Our centre does not provide heart and/or lung transplantation services. ECMO was the only means of mechanical circulatory support (MCS) at our institution. While ECMO is still by far the most widely used form of MCS in paediatric cardiac surgery, it has recently been joined by alternative devices for univentricular or biventricular support [20, 21].

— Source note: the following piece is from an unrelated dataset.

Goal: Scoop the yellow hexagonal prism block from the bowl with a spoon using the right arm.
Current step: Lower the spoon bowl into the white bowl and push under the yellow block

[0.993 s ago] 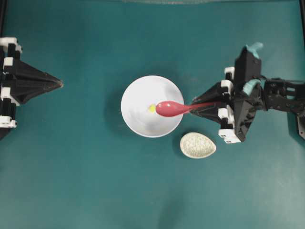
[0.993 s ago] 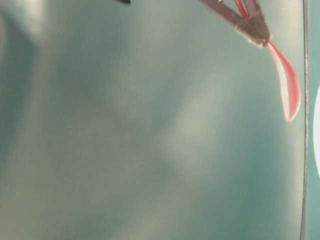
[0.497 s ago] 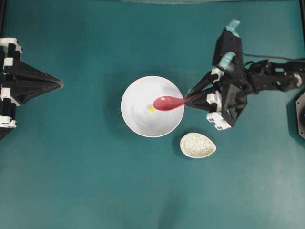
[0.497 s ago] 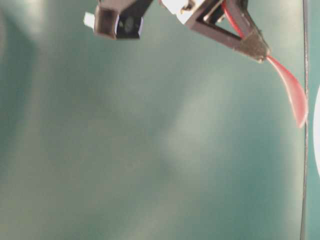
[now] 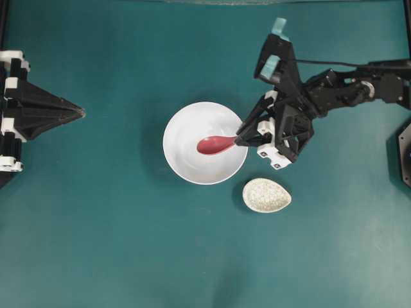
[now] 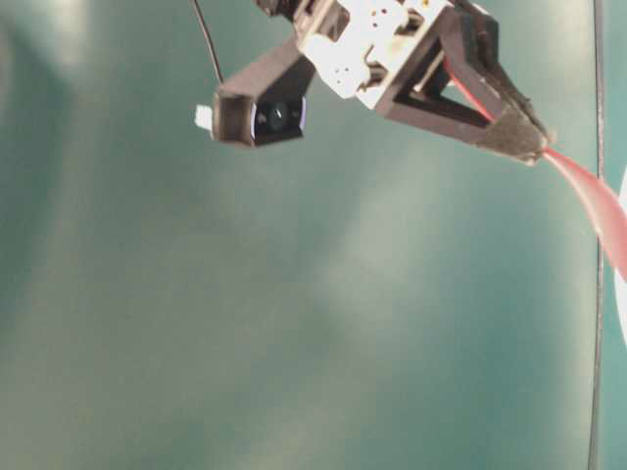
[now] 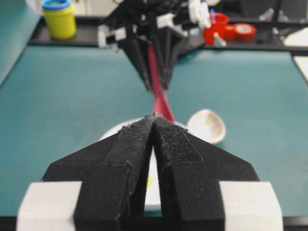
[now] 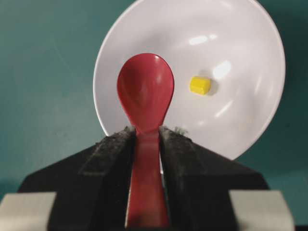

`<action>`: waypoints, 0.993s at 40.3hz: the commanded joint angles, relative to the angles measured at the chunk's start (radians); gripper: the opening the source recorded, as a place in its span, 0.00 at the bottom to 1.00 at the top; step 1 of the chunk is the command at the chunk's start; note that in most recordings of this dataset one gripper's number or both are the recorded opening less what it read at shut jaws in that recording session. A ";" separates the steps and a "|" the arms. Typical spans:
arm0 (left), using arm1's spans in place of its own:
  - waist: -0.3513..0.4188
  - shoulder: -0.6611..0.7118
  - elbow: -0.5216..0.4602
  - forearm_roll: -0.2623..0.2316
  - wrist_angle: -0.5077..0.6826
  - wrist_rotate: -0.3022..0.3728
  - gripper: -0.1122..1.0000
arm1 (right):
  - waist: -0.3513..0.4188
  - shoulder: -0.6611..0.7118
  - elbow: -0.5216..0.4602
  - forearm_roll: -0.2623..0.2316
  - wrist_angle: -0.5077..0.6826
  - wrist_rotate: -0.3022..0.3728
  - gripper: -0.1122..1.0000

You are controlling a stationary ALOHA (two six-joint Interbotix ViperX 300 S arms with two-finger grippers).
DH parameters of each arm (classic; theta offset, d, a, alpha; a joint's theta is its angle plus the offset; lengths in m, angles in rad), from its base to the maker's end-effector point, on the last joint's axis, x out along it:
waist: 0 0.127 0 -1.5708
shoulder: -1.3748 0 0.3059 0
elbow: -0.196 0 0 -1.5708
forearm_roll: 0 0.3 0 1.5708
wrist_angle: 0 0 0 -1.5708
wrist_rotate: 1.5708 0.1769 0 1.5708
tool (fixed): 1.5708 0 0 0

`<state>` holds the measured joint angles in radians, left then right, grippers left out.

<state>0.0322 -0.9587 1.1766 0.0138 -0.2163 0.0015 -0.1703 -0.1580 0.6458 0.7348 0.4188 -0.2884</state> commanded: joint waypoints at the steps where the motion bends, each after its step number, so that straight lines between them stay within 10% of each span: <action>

Being the first ECMO centre in the UK, our institution has accumulated many years of experience [14]. We provide both respiratory and cardiac ECMO services. For this reason, our ECMO team is quite confident in initiating ECMO and managing the circuit. This could partially explain the slightly higher rate of ECMO incidence in our institution (3.3%) compared with some other centres [7, 8]. The enhancements in cannula design and ECMO circuitry, along with the proactive use of ECMO before the onset of end-organ damage rather than in the final stages, have yielded favourable outcomes for postoperative survival and potential morbidity.

Currently, an effort is being made to develop a model for survival after paediatric cardiac VA ECMO. Geisser with colleagues developed the Pedi-SAVE Score after analysing 15-year data from the Extracorporeal Life Support Organization registry [22]. Non-single ventricle congenital heart disease, older age, white race, lower STAT mortality category, higher pH, not requiring acid-buffer administration, and < 2 cardiac procedures were pre-cannulation factors associated with survival. While lower ECMO pump flows at 24 h and lack of complications were post-cannulation factors associated with a better outcome. This score is a novel tool that can help in prognosis and counselling.

Study limitations

A retrospective nature and a relatively small number of patients are limiting factors for this single institutional study. The more contemporary patients have limited follow-up so late morbidity and mortality may be underrepresented.

Conclusion

ECPR and neonatal ECMO groups had a trend of higher mortality with no statistical significance. The 30-day and 6-month survival rates for VA ECMO stood at 85% and 65%, correspondingly. Three patients experienced significant neurological complications necessitating ECMO discontinuation. The accrual of expertise and adherence to ECMO protocols can lead to enhanced outcomes in terms of both survival and morbidity.